→ DATASET CONTENT
_ _ _ _

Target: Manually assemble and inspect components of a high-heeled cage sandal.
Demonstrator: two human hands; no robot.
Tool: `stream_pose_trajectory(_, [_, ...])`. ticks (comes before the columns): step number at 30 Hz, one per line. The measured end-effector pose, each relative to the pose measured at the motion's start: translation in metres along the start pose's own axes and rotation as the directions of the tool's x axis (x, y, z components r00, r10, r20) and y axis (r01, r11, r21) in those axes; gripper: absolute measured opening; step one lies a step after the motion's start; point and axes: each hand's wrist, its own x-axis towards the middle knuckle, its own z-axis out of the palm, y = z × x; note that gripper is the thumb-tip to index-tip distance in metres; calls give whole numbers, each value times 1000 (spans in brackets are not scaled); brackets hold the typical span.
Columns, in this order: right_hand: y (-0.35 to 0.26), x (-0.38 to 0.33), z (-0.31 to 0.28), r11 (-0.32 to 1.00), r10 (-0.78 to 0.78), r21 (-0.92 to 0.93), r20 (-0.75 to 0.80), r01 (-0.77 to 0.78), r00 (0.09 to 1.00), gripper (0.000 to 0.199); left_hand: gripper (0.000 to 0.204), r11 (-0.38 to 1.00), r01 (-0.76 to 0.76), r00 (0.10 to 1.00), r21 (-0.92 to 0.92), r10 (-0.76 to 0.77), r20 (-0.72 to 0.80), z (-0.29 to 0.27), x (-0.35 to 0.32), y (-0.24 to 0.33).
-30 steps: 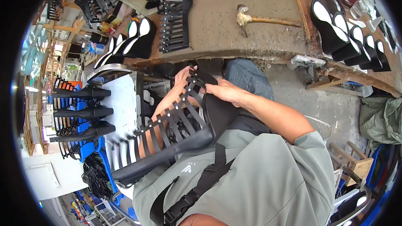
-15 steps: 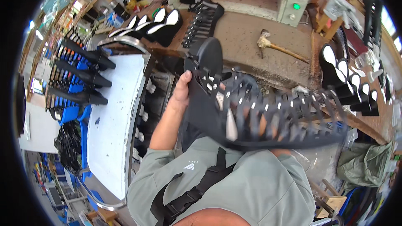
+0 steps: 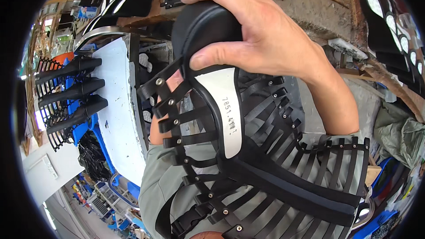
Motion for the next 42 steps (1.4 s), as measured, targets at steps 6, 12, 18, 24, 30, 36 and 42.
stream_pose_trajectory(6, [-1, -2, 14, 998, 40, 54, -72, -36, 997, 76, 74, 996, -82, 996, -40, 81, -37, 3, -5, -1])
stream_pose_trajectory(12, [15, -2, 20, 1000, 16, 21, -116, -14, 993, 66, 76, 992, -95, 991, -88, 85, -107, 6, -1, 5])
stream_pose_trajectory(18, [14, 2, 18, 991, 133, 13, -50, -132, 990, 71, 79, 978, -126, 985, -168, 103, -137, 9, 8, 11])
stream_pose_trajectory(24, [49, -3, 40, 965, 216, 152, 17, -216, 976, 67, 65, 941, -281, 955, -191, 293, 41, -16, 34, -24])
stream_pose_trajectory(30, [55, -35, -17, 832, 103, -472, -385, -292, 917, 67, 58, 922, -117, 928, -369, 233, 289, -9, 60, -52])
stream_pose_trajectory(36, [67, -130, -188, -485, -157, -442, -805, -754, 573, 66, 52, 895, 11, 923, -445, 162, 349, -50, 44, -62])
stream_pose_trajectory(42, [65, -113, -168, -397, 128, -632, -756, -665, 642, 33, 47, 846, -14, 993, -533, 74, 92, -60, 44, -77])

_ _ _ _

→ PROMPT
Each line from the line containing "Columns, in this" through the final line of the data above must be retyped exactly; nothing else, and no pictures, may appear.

→ SOLUTION BELOW
Columns, in this order: right_hand: y (-0.35 to 0.26), x (-0.38 to 0.33), z (-0.31 to 0.28), r11 (-0.32 to 1.00), r10 (-0.78 to 0.78), r21 (-0.92 to 0.93), r20 (-0.75 to 0.80), r01 (-0.77 to 0.78), r00 (0.09 to 1.00), gripper (0.000 to 0.199); left_hand: gripper (0.000 to 0.204), r11 (-0.38 to 1.00), r01 (-0.76 to 0.76), r00 (0.10 to 1.00), r21 (-0.92 to 0.92), r10 (-0.76 to 0.77), r20 (-0.72 to 0.80), z (-0.29 to 0.27), x (-0.35 to 0.32), y (-0.24 to 0.33).
-30 steps: 
-15 steps: 
+0 steps: 
Motion for the next 42 steps (1.4 s), as measured, targets at steps 6, 12, 18, 24, 30, 36 and 42.
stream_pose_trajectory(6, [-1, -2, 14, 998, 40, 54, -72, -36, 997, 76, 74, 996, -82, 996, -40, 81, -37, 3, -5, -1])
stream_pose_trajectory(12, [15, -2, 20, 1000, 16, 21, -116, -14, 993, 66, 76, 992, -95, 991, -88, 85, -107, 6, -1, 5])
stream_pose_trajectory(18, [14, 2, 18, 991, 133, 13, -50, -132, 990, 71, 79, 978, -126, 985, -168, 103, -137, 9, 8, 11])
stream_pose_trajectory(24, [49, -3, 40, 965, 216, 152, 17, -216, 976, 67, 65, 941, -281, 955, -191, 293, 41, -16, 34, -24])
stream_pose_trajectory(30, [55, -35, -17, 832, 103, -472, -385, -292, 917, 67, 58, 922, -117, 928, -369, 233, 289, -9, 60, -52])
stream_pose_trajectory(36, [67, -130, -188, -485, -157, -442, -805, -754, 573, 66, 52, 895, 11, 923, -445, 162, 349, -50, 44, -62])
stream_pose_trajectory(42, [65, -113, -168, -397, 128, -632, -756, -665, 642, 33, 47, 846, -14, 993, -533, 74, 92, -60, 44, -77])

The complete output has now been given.